■ Task instructions: The reply should consist of the line containing "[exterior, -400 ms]" and all lines after it in the listing below, reproduced exactly and nothing more.

Material provided Block Start

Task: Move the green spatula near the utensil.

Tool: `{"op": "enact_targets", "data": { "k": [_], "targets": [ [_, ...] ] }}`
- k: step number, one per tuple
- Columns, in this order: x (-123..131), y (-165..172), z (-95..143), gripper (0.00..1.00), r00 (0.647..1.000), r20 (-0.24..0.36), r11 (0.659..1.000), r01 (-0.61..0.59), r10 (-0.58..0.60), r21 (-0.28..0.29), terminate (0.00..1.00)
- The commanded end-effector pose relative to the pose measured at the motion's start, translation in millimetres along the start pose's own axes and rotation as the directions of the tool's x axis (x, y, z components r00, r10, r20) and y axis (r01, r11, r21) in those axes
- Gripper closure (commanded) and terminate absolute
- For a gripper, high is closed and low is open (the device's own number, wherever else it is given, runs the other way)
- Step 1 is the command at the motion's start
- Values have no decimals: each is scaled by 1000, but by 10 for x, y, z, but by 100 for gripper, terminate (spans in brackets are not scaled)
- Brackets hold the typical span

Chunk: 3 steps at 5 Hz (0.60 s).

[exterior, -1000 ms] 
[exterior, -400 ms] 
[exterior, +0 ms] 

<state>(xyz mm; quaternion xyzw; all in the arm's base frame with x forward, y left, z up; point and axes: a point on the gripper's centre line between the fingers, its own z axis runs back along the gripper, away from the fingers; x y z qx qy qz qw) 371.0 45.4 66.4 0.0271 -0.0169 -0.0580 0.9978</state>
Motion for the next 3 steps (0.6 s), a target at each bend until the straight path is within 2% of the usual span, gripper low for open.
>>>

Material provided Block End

■ Response:
[exterior, -400 ms] 
[exterior, +0 ms] 

<state>(xyz mm; quaternion xyzw; all in the arm's base frame with x forward, y left, z up; point and axes: a point on the gripper's centre line between the fingers, its own z axis runs back along the gripper, away from the fingers; x y z qx qy qz qw) 371.0 45.4 66.4 0.0271 -0.0169 -0.0580 0.9978</state>
Motion for the next 3 steps (0.6 s), a target at each bend until the straight path is within 2% of the usual span, gripper low for open.
>>>

This output requires no further additions.